Former Federal Reserve Chairman Alan Greenspan said that crypto is “too dependent on the ‘greater fool theory’ to be a desirable investment.” However, he noted that the collapse of the crypto exchange FTX was “purely a scam” rather than the result of a feature inherent in crypto. He does not expect the FTX contagion to spread far beyond the crypto space.
Alan Greenspan on crypto, FTX, and the US economy
Former Federal Reserve Chairman Alan Greenspan shared his views on cryptocurrencies, the collapsed crypto exchange FTX, and the US economy in his year-end Q&A published this week by Advisors Capital Management.
Greenspan served five terms as Chairman of the Federal Reserve from 1987 to 2006. He was appointed chair by four U.S. presidents. He joined Advisors Capital Management in September 2016 as an economic advisor to the asset management firm.
The former Fed chairman was asked to comment on the FTX meltdown and whether he expects contagion from it.” I do not expect the fallout from FTX to spread beyond the cryptocurrency / NFT (non-fossil token) space,” Greenspan replied, citing “information that has come to light so far.” He emphasized.
The collapse of FTX was not the result of loose risk management, poor accounting practices, or some feature inherent in crypto, it was pure fraud.
“Fortunately, FTX and companies like it have increased the marketing of their products in recent years, but the lack of a noticeable broad market response to FTX suggests that they are still fairly concentrated in the hands of a relatively small subset of investors,” Greenspan explains.
“Moreover,” he opined, “the differences observed in the aftermath of the bursting of the tech bubble and the housing bubble clearly showed that credit-fueled asset bubbles cause far more contagion when they eventually deflate.” At this point, there does not appear to be much leverage specific to the cryptocurrency/NFT space, so we do not expect contagion to spread significantly beyond this particular asset class.”
The former Federal Reserve chairman further stated that
With respect to the broader crypto universe, I see this asset class as too dependent on the “greater fool theory” to be a desirable investment.

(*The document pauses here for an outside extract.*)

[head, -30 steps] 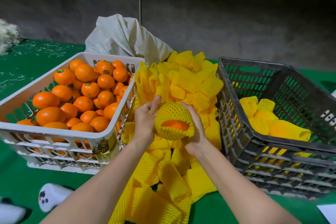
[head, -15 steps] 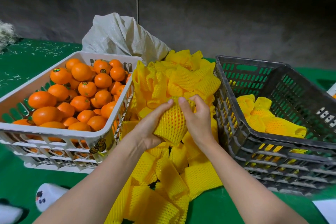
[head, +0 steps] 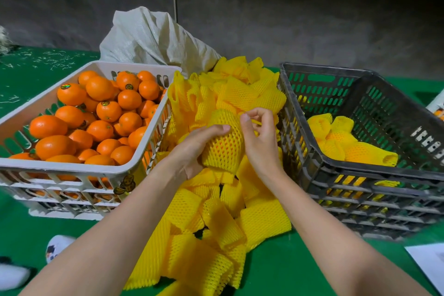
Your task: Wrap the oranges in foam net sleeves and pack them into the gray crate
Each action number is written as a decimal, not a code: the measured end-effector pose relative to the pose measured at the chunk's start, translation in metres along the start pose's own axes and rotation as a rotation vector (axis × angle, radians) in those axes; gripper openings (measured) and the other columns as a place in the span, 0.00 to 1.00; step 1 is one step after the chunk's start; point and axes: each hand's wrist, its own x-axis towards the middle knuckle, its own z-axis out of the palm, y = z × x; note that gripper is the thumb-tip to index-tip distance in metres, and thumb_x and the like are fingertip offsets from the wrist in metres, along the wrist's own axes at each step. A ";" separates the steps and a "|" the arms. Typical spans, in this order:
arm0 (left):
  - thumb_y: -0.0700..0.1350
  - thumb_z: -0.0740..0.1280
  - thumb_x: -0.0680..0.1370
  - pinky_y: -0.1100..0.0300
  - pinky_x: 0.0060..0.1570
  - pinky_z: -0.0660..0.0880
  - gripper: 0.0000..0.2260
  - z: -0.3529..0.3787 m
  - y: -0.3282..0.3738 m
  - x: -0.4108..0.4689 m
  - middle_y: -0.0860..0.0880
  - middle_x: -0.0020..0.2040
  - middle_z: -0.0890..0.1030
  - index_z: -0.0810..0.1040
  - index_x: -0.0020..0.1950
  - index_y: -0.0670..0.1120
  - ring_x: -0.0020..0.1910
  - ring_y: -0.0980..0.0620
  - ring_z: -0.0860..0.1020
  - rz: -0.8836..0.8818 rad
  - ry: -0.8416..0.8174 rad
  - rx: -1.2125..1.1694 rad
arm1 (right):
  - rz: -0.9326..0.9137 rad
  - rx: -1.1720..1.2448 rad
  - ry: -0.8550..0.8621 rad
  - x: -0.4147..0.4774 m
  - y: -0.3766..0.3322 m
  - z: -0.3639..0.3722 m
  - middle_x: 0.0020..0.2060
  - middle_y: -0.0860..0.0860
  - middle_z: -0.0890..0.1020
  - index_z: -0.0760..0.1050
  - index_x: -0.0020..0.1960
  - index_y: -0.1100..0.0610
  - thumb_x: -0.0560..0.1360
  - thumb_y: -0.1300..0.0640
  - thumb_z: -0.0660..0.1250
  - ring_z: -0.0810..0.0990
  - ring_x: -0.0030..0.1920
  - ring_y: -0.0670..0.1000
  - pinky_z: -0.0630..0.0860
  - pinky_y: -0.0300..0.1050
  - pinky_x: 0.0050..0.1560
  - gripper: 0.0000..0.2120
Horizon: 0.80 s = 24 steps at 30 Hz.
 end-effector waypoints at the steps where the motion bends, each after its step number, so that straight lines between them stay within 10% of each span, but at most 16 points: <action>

Greenspan also shared his views on the U.S. economy and the Federal Reserve’s fight against inflation. Commenting on whether a recession is needed to bring down inflation, as some economists have suggested, he said.
A recession appears to be the most likely outcome at this point.
However, he does not believe that “a Fed reversal substantial enough to avert at least a mild recession” is justified. Wage growth, and thus employment, still needs to soften further for the recession in inflation to be more than transitory.” So inflation may settle temporarily, but I think it will be too late,” concluded Greenspan.